En matière d’enseignement des langues et d’aménagement linguistique, l’État haïtien continue pourtant de naviguer à vue et sa plus récente initiative annonce son entrée dans un cul-de-sac. En effet, son « Plan décennal d’éducation et de formation 2018 – 2028 » –document de faible amplitude théorique et programmatique–, comporte d’énormes lacunes, notamment en ce qui a trait à l’aménagement linguistique. Comme nous l’avons analysé dans notre article paru dans Le National du 31 octobre 2018, « Un « Plan décennal d’éducation et de formation 2018 – 2028 » en Haïti dénué d’une véritable politique linguistique éducative >», les « Orientations stratégiques » du ministère de l’Éducation nationale ne formulent pas le projet spécifique de l’aménagement linguistique dans le système éducatif national. Au niveau des « Orientations stratégiques » du « Plan décennal…», la question linguistique dans l’enseignement ne fait pas l’objet d’un chapitre particulier : l’aménagement linguistique dans les programmes et en salle de classe est disséminé dans les considérations générales du document… Ce constat illustre le fait que le ministère de l’Éducation nationale n’est que peu préoccupé par la dimension linguistique de l’enseignement en Haïti. Il s’est ainsi révélé incapable, dans un document de 96 pages préparé par des spécialistes en éducation, d’analyser et de proposer une vision articulée de la question linguistique haïtienne dans ses rapports étroits avec l’enseignement au pays, tous cycles confondus.

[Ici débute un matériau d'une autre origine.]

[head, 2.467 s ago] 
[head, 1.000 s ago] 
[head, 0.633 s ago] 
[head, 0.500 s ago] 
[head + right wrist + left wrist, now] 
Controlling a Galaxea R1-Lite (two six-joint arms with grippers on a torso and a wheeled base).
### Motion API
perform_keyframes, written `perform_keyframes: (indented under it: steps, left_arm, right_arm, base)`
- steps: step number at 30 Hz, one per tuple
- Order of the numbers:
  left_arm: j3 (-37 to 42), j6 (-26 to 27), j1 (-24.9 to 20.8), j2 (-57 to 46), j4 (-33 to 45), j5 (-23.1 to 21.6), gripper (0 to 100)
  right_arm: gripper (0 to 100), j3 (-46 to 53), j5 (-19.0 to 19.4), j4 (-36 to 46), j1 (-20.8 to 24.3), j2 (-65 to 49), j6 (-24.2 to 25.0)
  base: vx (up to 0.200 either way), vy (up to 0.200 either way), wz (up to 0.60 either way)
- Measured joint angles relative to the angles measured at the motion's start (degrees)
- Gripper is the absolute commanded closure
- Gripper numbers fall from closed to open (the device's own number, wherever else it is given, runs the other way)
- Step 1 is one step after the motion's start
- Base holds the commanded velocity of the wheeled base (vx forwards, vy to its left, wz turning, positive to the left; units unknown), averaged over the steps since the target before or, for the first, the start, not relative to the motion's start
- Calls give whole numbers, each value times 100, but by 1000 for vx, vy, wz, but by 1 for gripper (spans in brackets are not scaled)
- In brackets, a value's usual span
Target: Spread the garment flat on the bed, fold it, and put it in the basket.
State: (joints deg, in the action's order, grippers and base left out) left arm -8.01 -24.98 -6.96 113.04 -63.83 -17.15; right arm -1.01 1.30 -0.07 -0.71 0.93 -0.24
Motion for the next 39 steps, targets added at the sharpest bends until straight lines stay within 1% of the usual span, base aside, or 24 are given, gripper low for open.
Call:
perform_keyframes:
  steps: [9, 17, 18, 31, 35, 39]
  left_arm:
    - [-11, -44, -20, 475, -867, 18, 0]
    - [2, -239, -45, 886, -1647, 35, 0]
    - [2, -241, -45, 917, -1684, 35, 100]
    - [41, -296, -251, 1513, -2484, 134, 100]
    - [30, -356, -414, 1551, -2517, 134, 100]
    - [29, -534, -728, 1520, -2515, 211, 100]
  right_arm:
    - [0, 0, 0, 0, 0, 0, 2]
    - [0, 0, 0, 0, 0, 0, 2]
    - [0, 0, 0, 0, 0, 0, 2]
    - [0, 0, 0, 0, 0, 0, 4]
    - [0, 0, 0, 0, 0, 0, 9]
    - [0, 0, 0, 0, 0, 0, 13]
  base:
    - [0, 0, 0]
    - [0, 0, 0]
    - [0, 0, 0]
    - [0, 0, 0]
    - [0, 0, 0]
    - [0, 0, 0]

Il faut ici rappeler qu’« une politique linguistique éducative correspond à la composante particulière d’une politique linguistique [nationale] dont le domaine d’application concerne spécifiquement l’enseignement des langues », la didactique des langues, le statut et les fonctions des langues officielles dans le système éducatif, ainsi que l’ensemble des directives administratives ciblant l’application de l’énoncé de la politique linguistique éducative (Revue des étudiants en linguistique du Québec : RELQ/QSJL, vol 1 no 2, printemps 2006). La politique linguistique éducative recouvre donc la vision linguistique et l’ensemble des moyens institutionnels mis en oeuvre par l’État dans ses interventions de nature linguistique dans le champ éducatif.